• [Required action]: Exactly the lines from the opening of the data through the line containing "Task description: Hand" should be reproduced, please, with nothing added.

• [Collected material]:
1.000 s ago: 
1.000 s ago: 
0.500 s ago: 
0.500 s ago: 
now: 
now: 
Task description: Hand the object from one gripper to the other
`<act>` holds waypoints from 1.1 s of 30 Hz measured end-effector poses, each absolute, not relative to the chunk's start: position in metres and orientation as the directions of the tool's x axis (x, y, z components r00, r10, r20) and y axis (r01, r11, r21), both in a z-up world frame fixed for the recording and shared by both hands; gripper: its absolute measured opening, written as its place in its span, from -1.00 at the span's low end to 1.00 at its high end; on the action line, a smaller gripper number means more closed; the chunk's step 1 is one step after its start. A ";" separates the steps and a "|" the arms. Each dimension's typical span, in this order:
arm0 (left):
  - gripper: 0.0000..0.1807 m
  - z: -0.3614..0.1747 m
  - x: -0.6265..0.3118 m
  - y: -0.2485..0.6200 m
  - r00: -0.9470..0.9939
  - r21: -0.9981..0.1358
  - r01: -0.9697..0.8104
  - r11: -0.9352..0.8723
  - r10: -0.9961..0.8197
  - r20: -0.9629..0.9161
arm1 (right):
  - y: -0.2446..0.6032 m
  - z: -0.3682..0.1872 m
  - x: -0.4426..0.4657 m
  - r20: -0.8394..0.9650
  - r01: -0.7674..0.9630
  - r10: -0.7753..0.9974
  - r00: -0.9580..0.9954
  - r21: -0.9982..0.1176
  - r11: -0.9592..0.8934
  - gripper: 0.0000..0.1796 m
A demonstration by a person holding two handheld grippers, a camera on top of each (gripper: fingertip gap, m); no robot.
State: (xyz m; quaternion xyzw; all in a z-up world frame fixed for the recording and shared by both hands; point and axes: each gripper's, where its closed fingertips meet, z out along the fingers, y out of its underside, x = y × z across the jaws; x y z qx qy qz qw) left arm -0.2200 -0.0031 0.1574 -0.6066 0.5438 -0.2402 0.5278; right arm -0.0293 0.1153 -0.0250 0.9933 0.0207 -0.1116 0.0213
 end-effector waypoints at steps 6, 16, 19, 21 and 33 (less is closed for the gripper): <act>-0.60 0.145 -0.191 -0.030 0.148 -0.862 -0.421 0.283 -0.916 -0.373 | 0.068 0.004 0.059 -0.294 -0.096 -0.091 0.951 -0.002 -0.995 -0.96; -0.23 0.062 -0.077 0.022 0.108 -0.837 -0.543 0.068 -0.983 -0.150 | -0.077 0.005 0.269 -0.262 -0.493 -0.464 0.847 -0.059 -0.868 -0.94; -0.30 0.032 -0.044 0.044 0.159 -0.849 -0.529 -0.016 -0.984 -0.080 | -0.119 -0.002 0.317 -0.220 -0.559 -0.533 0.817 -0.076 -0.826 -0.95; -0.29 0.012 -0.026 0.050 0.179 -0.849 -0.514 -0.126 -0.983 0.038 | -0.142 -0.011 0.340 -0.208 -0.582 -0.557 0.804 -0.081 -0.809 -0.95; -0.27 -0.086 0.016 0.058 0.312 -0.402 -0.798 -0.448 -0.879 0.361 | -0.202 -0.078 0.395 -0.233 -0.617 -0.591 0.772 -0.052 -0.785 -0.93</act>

• [Reply to the task]:
1.000 s ago: 
1.000 s ago: 
0.500 s ago: 
0.500 s ago: 
now: 
now: 
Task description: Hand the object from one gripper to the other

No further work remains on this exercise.